Omay qu’ajo pas gront orjent, / Bien qu’il n’ait pas grand argent
Lo bray milhotin es countent, / Le vrai millavois est content
S’o de terro un pichou contou, /S’il a un petit coin de terre
out es bostit un outalou, / Ou est bâti une maisonnette

E cado dimenge moti, / Et chaque matin
es trous de pourre porti, / Il est prêt a partir
Daùs Souloumiac, Troussy, Colès / Vers Souloumiac, Troussi, Calès.

Lo belho, o déjà preporat, / La veille il a déjà préparé
Sac, musetto, qu’o pla bourrat, / Sac, musette, qu’il a bien bourré
De caùque plat del terradou / De quelques plats du terroir
Penous,trenels, ou coufidou.

E to leù que y es orribat / Et sitôt qu’il y est arrivé
S’obilho preque en emmosquat, /Il s’habille presque en déguisé
Beste sorcido, biel gilet, / Veste reprisée, vieux gilet
Bragos s’oresten sul molet. Pantalon s’arrêtant sur le molet.

Soulies troùcachs, copel oncien, / Souliers troués, vieux chapeau
Coumbino de meconicien, / Combinaison de mécanicien
Sons corbato, lou cuol douber / Sans cravate, le col ouvert
Es o laize per prene l’air. / il est à l’aise pour prendre l’air.

Be pas oqui per trobolha, / Ne vient pas ici pour travailler
Me pus leù per y bricoula, / Mais plus tôt pour y bricoler
Per y refayre sous poùmous / Pour y refaire ses poumons
En escouten lous oùsélous. / En écoutant les petits oiseaux.

Pus urous dins soun oustalou, / Plus heureux dans sa maisonnette
Que dins soun costel un seignou, /Qu’un seigneur dans son château
Es pla fier d’y se remoùsi, / Il est très fier de s’y « complaire » ?
E lou rey n’es pas soun cousi. / Et le roi n’est pas son cousin.

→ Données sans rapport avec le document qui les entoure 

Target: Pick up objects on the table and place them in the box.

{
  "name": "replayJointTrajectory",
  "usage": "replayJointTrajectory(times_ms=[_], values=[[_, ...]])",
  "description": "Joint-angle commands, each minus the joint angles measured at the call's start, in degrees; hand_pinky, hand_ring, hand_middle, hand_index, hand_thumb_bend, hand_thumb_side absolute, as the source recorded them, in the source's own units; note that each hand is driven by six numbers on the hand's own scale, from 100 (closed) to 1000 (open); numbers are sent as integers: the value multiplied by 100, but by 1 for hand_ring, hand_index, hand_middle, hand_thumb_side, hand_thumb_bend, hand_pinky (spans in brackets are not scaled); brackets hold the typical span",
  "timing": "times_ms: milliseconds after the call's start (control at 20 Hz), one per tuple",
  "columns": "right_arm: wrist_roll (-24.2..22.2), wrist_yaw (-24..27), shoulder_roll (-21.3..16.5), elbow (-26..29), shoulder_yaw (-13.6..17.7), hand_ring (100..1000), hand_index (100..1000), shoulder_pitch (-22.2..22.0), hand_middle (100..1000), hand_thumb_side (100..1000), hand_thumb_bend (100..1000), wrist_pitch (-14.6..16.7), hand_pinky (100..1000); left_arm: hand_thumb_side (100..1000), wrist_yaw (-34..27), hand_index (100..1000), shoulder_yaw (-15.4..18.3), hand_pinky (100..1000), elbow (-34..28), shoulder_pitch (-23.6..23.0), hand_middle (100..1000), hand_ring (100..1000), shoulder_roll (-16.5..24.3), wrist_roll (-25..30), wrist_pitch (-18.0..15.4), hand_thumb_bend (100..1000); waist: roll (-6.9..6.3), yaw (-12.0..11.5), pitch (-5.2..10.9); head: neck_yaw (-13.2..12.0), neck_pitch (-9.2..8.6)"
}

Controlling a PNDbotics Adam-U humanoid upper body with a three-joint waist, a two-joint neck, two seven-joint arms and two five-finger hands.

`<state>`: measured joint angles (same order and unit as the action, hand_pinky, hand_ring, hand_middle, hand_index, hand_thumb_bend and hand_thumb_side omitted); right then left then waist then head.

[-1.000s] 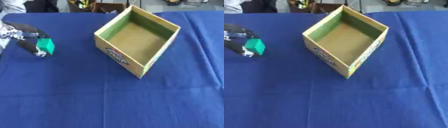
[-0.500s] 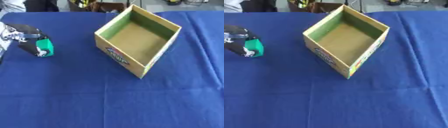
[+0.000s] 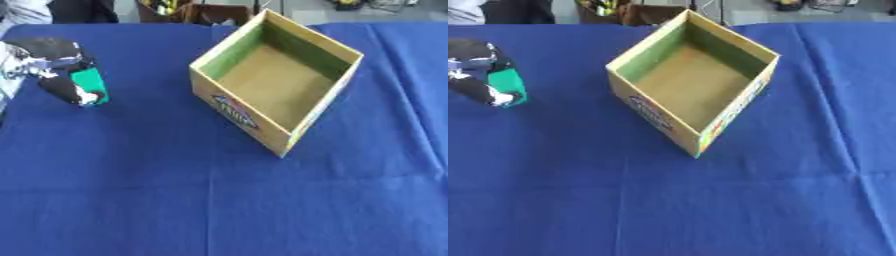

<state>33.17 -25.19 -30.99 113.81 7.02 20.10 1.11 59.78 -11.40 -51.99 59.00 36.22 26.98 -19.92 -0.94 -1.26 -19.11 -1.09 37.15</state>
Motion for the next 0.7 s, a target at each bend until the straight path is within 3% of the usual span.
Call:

O quatre ouros, fo miech-conou / A quatre heures il boit un demi canon
o m’un omic que dis pas nou, / Avec un ami qui ne dit pas non
E ne toumbo may d’un beirat, / et il en boivent plus d’un verre
Sons aygo e sustout pas sucrat. / Sans eau et surtout pas sucré.

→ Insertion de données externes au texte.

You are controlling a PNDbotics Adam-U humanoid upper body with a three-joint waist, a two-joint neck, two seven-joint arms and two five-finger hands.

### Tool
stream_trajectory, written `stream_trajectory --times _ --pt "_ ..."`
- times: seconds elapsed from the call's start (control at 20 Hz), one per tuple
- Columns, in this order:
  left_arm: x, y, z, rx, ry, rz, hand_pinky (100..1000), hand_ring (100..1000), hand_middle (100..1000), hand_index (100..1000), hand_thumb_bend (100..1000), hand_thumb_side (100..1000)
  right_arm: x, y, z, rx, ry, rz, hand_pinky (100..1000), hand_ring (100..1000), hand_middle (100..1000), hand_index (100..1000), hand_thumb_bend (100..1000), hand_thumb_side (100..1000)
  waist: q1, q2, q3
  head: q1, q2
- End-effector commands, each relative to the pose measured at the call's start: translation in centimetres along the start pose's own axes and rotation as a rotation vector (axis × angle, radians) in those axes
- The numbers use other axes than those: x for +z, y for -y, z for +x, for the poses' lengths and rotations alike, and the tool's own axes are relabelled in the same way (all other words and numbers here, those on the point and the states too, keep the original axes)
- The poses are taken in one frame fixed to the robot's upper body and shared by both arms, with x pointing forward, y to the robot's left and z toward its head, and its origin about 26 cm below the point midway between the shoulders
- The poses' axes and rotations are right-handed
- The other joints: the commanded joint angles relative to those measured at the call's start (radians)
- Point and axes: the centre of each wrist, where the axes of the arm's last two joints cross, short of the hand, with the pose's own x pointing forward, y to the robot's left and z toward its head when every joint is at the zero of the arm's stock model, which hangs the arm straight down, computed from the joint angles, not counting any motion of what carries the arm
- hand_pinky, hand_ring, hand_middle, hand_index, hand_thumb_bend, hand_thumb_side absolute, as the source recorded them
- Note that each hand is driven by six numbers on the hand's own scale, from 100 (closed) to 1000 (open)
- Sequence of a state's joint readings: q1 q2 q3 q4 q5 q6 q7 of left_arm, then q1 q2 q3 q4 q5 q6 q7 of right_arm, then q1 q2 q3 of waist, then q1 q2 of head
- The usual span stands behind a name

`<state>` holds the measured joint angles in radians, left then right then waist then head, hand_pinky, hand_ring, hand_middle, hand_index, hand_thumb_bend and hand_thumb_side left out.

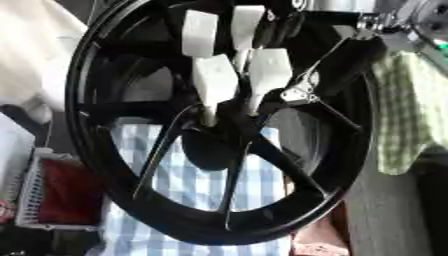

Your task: Pull the pin out of the wheel hub.

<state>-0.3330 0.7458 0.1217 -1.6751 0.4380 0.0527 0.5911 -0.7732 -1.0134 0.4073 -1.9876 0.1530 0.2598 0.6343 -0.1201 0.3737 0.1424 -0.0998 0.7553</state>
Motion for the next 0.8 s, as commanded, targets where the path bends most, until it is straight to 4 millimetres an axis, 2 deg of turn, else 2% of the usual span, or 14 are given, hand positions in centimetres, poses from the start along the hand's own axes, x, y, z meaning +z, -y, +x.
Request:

Lou seros, tart, dintro counten, / Le soir il rentre content,
Omai¨de couochs tout en conten, / Et même des fois tout en chantant
Piey, bo dourmi, mes dins soun liech, / Puis va dormir mais dans son lit
Soumio deja touto lo nuiech. / Rêve déjà toute la nuit.

Dioù garde del filoxera, / Dieu garde du filoxera
Mildiou, blakroot, etcetera, / mildiou, blakroot, ect...
Lo bogno eo trobolhodou, / La vigne et le petit travailleur
Que fo beni de jus tont bou. / Qui font venir du si bon jus.

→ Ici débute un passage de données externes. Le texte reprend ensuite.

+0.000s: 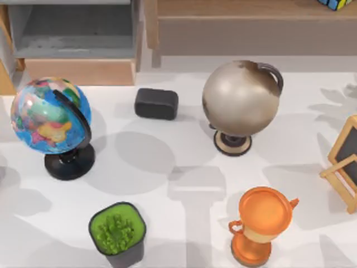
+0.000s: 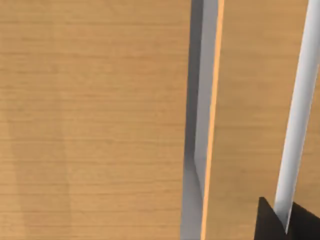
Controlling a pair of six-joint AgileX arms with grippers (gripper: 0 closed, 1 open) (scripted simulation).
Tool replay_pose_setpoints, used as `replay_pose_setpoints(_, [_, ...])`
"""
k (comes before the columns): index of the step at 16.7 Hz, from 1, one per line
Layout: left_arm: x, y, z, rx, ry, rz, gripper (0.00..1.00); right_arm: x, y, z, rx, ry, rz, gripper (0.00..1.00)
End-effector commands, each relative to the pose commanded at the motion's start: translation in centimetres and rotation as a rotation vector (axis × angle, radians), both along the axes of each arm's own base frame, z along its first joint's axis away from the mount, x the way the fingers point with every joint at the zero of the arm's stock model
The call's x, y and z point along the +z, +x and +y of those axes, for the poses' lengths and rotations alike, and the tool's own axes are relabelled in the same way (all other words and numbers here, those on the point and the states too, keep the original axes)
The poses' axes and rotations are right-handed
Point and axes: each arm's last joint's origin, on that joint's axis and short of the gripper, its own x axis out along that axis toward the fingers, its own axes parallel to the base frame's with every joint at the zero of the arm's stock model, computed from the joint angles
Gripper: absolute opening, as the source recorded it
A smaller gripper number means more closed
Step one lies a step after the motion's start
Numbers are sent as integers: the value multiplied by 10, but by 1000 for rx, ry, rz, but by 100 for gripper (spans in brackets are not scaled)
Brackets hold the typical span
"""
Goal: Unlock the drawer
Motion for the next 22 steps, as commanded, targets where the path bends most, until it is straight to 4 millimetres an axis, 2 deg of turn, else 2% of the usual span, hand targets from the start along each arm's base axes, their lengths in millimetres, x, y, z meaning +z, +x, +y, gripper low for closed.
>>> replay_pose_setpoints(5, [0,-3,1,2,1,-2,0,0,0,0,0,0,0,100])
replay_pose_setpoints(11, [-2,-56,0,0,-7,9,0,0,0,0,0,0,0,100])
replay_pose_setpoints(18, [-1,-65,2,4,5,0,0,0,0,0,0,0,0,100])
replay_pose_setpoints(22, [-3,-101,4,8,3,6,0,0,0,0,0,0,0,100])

Oui, tout i ris : sos poulidos gontieyros / Oui tout y rit : ces belles gantières
Que sur lo mùonto entendes poscola, / que sur la monte on entend bavarder ?
Per s’omusa sou toujous los prumieyros, /pour s’amuser elles sont toujours les premières
Dirias de flours, talomen marquou pla / On dirait des fleurs tellement elles « marquent bien. »
_________________

Telle était la ville et la vie de certains de nos grands parents .

Paul Finiels.

GLOSSAIRE :
« recuite » petit lait (gaspe) de lait cru de brebis réchauffé qui se transforme en sorte de brousse.
« Tu la bire » : tu vas bien.
« La presse » : Travail urgent à remettre.
« Passe » : Le lot de paires de gants confiés à l’ouvrier ou à l’ouvrière pour être travaillé et « remis ».
« Remettre » rapporter à la ganterie le travail effectué.
« Sisempe » vent froid.
« Barbaste » gelée blanche .
« Avoir journée » : Avoir terminé le travail du jour.
« Soulenque » : collation à la vigne généreusement arrosée du vin de la vigne.
« Taste bi » : goûter le vin.
« Miech-canou » : demi verre.
« Faire la monte » : La jeunesse se promenant sur la chaussée de l’avenue de la République.